Novamente a sós, os seis voltaram, à carga sobre os dois encarnados, e vi como ela permitia que ele a acariciasse com maior ousadia. Os lampejos de prazer emitidos pela mulher eram absorvidos por aquelas almas desregradas e degeneradas com tal voracidade, que elas penetravam eu seu corpo carnal, a ponto de uma das invisíveis praticamente assumir a sua forma. Eu já não sabia dizer se era à encarnada ou à invisível que o rapaz acariciava e beijava: ambas estavam embaralhadas, e às duas a vibração rubra atingia.
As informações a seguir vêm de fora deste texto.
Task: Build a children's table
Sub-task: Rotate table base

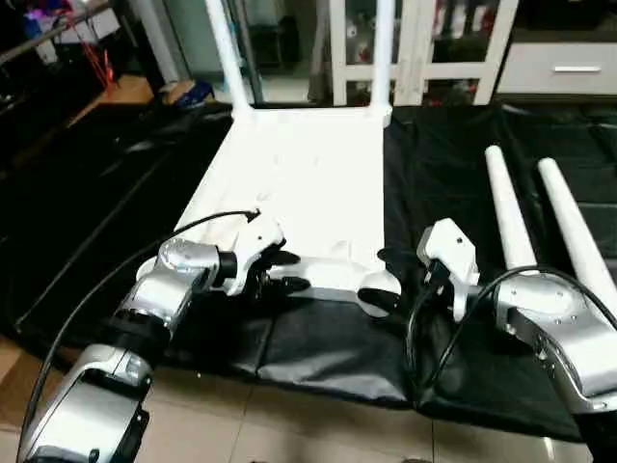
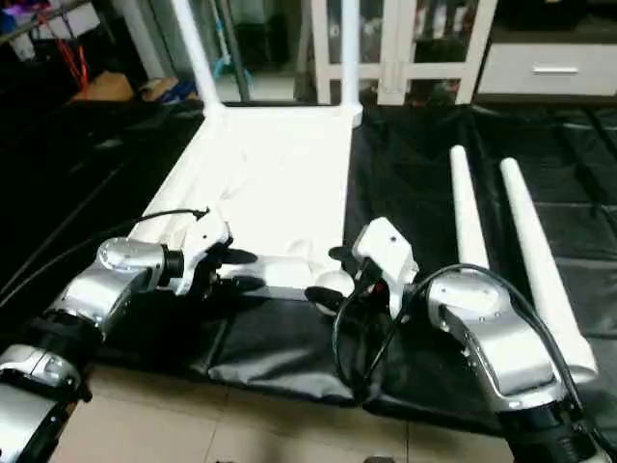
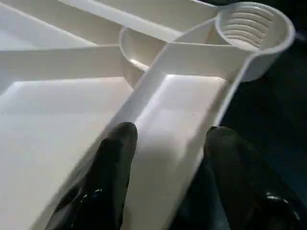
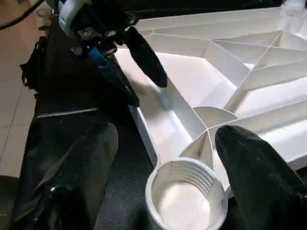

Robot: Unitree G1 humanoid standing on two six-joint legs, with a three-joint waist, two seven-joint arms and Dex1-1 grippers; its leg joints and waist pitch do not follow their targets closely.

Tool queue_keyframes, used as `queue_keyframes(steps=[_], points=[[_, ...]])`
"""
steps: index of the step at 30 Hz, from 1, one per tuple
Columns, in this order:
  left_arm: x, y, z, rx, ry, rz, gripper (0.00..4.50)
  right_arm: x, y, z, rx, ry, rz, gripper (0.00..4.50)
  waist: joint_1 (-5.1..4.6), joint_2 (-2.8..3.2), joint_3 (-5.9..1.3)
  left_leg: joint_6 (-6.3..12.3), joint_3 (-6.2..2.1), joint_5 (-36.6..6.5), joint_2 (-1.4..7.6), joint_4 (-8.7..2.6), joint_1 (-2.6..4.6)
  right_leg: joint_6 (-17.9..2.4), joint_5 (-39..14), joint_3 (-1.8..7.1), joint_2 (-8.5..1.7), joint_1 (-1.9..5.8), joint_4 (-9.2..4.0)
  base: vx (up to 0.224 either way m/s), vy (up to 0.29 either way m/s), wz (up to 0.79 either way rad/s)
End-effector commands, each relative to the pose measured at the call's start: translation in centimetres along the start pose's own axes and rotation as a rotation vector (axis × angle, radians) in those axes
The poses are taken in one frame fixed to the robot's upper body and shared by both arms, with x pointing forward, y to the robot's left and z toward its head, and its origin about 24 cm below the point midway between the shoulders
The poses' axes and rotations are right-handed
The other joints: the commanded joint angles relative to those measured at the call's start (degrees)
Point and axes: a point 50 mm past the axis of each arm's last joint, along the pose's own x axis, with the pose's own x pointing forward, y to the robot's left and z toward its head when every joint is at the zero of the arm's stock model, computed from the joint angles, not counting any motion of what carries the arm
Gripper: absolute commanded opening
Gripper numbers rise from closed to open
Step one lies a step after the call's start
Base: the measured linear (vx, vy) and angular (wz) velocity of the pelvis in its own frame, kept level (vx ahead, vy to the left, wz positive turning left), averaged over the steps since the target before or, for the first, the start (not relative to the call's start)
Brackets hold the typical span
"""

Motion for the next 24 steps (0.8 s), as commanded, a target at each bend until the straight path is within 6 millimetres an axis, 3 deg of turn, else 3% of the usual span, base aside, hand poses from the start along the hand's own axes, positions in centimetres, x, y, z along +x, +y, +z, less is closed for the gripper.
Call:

Creio que, naquele instante era mais à desencarnada que ele sensibilizava, porque enquanto a encarnada mantinha-se em silêncio e tinha alterada apenas sua respiração, a invisível emitia gemidos de prazer intenso. "Isto é mais interessante que eu imaginava" - pensei
Acho que ela atingiu um intenso orgasmo, porque logo saiu e deu o lugar a outra. A mistura de invisíveis era de tal ordem, que eles se sucediam nos envolvimentos de prazer muito rapidamente.
A tudo eu observava em silêncio. Não queria ser incomodado, e me interessava conhecer tudo aquilo. Por volta das onze horas da noite, o ônibus chegou ao seu destino, e todos os passageiros começaram a descer.
Vi quando os dois desceram envolvidos pelo grupo invisível. Perto da rodoviária havia um hotel e os dois dirigiram-se para ele, alugaram um quarto como se fossem marido e mulher e subiram ao quarto rapidamente. Em instantes, estavam entregues às mais ousadas carícias e a um rápido tirar de roupas. Eu não fui notado pelo grupo invisível e pude ver tudo através da parede do quarto. Vi como se amavam, tendo os invisíveis como parceiros de leito incorporados aos seus corpos. Aquilo foi o suficiente para que eu descobrisse que eles poderiam modelar-se aos corpos dos encarnados, e vibrar tanto quanto eles.
"Então é isto" - pensei - "É assim que os encontros clandestinos acontecem. E eu jamais saberia disso se não fosse um invisível também."